What you need to do:
Starting with the opening line of the material, restate every line word for word, and end on the line containing "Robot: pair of".

Supplied material:
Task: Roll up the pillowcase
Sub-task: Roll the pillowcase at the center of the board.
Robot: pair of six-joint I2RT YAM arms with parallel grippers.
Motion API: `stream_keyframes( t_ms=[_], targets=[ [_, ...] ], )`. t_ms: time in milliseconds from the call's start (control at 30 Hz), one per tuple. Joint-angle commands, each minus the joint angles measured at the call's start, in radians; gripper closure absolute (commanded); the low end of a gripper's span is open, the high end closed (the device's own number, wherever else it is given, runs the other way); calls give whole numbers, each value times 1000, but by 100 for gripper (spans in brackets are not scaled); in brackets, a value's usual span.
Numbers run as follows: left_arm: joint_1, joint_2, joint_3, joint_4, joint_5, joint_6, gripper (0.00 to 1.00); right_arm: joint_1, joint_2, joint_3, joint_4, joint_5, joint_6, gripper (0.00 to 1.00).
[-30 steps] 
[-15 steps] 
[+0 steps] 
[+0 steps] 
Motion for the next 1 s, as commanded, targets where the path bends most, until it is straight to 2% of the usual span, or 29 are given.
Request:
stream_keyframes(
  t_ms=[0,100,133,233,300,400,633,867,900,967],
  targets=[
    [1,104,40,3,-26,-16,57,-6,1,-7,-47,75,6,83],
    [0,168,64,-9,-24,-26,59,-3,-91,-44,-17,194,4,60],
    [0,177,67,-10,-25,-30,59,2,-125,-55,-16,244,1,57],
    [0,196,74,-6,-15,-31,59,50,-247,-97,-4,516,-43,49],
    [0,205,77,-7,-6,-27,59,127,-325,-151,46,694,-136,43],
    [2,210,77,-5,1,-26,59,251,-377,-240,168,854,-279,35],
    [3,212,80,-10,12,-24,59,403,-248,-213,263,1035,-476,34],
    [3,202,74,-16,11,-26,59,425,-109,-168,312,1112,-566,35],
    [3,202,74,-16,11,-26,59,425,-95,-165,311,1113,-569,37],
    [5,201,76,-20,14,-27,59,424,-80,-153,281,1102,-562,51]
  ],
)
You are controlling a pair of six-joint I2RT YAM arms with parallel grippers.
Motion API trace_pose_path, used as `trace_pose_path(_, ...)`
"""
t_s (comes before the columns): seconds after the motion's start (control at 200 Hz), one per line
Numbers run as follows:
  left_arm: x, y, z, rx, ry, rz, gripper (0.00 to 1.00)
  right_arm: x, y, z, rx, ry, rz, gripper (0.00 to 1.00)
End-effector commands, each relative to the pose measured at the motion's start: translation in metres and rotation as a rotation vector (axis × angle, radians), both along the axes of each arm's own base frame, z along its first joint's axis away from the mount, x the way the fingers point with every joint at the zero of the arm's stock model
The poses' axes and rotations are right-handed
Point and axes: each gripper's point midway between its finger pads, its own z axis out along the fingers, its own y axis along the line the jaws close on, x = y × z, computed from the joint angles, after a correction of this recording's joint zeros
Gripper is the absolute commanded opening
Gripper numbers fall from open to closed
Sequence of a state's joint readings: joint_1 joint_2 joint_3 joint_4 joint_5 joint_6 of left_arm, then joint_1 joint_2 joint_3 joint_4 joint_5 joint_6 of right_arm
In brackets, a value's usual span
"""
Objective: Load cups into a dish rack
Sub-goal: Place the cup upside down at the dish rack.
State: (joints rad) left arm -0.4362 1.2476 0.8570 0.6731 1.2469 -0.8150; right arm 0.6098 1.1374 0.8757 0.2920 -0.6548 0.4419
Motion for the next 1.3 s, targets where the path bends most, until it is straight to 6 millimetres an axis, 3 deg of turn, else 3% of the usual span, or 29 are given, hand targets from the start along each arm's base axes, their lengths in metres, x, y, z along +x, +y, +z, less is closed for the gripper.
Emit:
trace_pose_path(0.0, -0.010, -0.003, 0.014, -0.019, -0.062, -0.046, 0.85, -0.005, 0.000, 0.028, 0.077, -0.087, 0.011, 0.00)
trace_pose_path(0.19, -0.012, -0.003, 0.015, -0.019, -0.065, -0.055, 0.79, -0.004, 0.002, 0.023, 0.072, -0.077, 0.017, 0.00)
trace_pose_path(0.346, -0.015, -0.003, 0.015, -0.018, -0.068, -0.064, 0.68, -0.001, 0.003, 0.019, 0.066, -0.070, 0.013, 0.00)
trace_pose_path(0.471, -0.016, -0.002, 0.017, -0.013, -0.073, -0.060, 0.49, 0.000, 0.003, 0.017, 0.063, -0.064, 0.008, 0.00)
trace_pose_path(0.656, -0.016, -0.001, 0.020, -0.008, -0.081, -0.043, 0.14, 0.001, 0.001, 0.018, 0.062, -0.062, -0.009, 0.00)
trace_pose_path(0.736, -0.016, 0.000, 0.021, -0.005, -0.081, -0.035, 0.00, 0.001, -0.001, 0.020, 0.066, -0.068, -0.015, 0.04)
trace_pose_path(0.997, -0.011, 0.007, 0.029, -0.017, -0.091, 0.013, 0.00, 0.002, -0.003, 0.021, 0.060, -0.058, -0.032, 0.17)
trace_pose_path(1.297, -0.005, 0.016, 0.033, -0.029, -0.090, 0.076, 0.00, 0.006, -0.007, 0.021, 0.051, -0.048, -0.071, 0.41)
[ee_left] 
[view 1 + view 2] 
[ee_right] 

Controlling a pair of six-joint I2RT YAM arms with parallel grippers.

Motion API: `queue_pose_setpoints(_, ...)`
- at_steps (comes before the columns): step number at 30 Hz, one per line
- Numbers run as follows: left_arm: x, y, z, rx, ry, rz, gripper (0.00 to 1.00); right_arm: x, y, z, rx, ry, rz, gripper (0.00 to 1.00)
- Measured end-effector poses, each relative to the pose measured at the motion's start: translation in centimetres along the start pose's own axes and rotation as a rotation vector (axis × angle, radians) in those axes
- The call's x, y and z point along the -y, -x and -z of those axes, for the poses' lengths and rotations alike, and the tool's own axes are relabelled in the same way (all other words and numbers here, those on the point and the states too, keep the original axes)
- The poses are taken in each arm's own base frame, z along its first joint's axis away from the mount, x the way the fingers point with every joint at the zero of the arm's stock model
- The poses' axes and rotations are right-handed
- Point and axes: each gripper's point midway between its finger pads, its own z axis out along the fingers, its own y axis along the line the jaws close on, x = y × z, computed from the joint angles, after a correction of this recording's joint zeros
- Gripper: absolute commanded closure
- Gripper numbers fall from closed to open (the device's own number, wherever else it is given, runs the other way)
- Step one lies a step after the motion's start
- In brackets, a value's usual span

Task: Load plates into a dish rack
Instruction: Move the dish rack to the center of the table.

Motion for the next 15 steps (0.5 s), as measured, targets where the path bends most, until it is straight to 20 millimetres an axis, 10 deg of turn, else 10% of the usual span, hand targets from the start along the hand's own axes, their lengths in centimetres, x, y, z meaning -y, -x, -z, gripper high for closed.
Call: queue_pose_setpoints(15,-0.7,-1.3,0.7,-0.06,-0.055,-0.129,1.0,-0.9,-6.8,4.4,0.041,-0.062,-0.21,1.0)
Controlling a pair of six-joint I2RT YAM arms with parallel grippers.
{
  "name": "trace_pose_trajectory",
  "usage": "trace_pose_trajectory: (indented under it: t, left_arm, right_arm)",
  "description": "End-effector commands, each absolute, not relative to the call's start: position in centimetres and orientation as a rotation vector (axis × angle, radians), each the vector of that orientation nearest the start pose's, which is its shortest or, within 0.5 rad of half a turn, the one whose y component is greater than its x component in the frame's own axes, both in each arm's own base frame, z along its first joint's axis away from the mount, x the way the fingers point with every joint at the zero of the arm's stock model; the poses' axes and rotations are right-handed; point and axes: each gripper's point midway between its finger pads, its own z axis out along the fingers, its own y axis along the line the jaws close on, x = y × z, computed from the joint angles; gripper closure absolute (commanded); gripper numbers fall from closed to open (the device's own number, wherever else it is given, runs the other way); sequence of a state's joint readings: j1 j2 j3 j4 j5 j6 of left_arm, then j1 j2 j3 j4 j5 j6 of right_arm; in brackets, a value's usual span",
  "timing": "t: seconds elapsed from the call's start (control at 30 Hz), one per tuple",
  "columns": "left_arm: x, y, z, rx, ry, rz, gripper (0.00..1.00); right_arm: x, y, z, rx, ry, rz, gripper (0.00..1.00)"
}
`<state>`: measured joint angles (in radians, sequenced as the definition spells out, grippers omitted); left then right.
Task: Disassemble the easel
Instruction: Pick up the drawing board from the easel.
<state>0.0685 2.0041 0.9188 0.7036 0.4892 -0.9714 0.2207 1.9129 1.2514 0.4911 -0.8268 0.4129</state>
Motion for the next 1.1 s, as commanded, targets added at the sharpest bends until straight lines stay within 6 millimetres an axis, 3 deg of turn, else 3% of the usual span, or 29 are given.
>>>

Solution:
Task: Roll up the pillowcase
Sub-task: Roll the pillowcase at the center of the board.
Robot: pair of six-joint I2RT YAM arms with parallel grippers.

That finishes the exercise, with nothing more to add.